-- WORK INSTRUCTION --
A word-for-word repeat of all the data is the goal.

-- INPUT MATERIAL --
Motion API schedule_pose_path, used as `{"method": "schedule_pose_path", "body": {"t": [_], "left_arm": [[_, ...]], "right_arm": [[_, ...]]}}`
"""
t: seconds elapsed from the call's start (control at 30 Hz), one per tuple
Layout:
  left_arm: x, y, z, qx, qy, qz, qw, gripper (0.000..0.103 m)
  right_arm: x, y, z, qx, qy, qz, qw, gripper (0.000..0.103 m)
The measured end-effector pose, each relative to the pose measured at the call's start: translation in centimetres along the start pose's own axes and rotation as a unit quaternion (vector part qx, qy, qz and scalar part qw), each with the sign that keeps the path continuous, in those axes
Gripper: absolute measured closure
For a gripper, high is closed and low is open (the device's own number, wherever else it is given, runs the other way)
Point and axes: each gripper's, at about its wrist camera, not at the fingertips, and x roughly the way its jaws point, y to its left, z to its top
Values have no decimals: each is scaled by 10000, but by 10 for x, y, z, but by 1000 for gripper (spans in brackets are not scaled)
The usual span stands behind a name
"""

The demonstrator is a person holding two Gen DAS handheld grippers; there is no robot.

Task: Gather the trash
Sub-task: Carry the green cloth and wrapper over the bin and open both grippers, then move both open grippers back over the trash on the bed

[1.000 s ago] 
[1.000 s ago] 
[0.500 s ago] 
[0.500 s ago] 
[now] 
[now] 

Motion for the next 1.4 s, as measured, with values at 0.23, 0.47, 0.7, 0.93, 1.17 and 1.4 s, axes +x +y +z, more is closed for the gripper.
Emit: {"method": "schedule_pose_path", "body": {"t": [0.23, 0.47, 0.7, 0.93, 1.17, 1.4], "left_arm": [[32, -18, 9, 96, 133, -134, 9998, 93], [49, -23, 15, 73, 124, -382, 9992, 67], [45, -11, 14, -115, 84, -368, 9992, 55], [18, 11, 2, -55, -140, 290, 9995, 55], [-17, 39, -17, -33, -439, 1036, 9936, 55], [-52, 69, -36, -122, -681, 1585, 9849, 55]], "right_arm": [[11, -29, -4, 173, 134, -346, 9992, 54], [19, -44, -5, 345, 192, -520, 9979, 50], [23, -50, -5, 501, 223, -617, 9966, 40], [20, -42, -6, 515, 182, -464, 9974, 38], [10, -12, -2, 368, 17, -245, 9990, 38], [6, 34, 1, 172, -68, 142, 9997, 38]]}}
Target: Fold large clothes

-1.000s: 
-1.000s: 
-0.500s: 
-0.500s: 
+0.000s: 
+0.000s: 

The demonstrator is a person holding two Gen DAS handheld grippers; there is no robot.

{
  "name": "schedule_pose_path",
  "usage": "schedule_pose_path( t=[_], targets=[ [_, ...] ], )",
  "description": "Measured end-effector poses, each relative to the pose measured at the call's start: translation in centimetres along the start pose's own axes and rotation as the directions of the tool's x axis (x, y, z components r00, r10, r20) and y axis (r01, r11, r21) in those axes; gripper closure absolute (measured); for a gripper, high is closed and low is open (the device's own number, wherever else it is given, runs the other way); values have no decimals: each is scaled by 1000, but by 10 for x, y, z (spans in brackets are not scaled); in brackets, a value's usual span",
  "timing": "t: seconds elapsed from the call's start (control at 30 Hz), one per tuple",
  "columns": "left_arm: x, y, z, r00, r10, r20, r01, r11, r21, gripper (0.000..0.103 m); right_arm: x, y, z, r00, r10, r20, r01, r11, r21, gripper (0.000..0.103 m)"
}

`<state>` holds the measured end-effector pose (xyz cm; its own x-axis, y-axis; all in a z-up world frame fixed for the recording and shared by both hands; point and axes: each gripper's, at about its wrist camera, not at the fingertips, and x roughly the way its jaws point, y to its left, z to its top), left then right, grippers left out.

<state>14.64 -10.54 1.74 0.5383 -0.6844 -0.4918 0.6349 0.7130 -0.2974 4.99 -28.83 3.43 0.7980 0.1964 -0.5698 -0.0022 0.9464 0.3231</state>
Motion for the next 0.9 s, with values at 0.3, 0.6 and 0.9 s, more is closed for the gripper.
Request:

-- TASK RESPONSE --
Motion API schedule_pose_path, used as `{"method": "schedule_pose_path", "body": {"t": [_], "left_arm": [[_, ...]], "right_arm": [[_, ...]]}}`
"""
t: seconds elapsed from the call's start (control at 30 Hz), one per tuple
Layout:
  left_arm: x, y, z, qx, qy, qz, qw, gripper (0.000..0.103 m)
  right_arm: x, y, z, qx, qy, qz, qw, gripper (0.000..0.103 m)
The measured end-effector pose, each relative to the pose measured at the call's start: translation in centimetres along the start pose's own axes and rotation as a unit quaternion (vector part qx, qy, qz and scalar part qw), each with the sign that keeps the path continuous, in those axes
Gripper: absolute measured closure
For a gripper, high is closed and low is open (the device's own number, wherever else it is given, runs the other way)
Point and axes: each gripper's, at about its wrist camera, not at the fingertips, and x roughly the way its jaws point, y to its left, z to its top
Values have no decimals: each is scaled by 10000, but by 10 for x, y, z, but by 1000 for gripper (spans in brackets are not scaled)
The usual span stands behind a name
"""

The demonstrator is a person holding two Gen DAS handheld grippers; there is no robot.

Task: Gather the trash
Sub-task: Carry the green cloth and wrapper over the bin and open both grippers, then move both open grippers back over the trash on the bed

[1.000 s ago] 
[1.000 s ago] 
[0.500 s ago] 
[0.500 s ago] 
[now] 
[now] 

Motion for the next 1.4 s, as measured, with values at 0.23, 0.47, 0.7, 0.93, 1.17 and 1.4 s, axes +x +y +z, more is closed for the gripper.
Emit: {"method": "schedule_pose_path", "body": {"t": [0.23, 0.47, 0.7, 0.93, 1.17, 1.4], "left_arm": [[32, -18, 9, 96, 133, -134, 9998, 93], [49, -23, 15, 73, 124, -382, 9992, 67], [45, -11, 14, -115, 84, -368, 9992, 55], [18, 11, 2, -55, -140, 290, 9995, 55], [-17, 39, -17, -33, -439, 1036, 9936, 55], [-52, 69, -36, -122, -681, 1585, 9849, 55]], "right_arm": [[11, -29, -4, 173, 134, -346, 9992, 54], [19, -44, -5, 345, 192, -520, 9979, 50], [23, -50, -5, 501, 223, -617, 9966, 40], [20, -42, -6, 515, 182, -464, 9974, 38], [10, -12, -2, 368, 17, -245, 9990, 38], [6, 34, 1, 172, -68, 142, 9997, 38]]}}
Target: Fold large clothes

-1.000s: 
-1.000s: 
-0.500s: 
-0.500s: 
+0.000s: 
+0.000s: 

The demonstrator is a person holding two Gen DAS handheld grippers; there is no robot.

{
  "name": "schedule_pose_path",
  "usage": "schedule_pose_path( t=[_], targets=[ [_, ...] ], )",
  "description": "Measured end-effector poses, each relative to the pose measured at the call's start: translation in centimetres along the start pose's own axes and rotation as the directions of the tool's x axis (x, y, z components r00, r10, r20) and y axis (r01, r11, r21) in those axes; gripper closure absolute (measured); for a gripper, high is closed and low is open (the device's own number, wherever else it is given, runs the other way); values have no decimals: each is scaled by 1000, but by 10 for x, y, z (spans in brackets are not scaled); in brackets, a value's usual span",
  "timing": "t: seconds elapsed from the call's start (control at 30 Hz), one per tuple",
  "columns": "left_arm: x, y, z, r00, r10, r20, r01, r11, r21, gripper (0.000..0.103 m); right_arm: x, y, z, r00, r10, r20, r01, r11, r21, gripper (0.000..0.103 m)"
}

`<state>` holds the measured end-effector pose (xyz cm; its own x-axis, y-axis; all in a z-up world frame fixed for the recording and shared by both hands; point and axes: each gripper's, at about its wrist camera, not at the fingertips, and x roughly the way its jaws point, y to its left, z to its top), left then right, grippers left out.

<state>14.64 -10.54 1.74 0.5383 -0.6844 -0.4918 0.6349 0.7130 -0.2974 4.99 -28.83 3.43 0.7980 0.1964 -0.5698 -0.0022 0.9464 0.3231</state>
Motion for the next 0.9 s, with values at 0.3, 0.6 and 0.9 s, more is closed for the gripper.
Request:

The exercise requires no further output.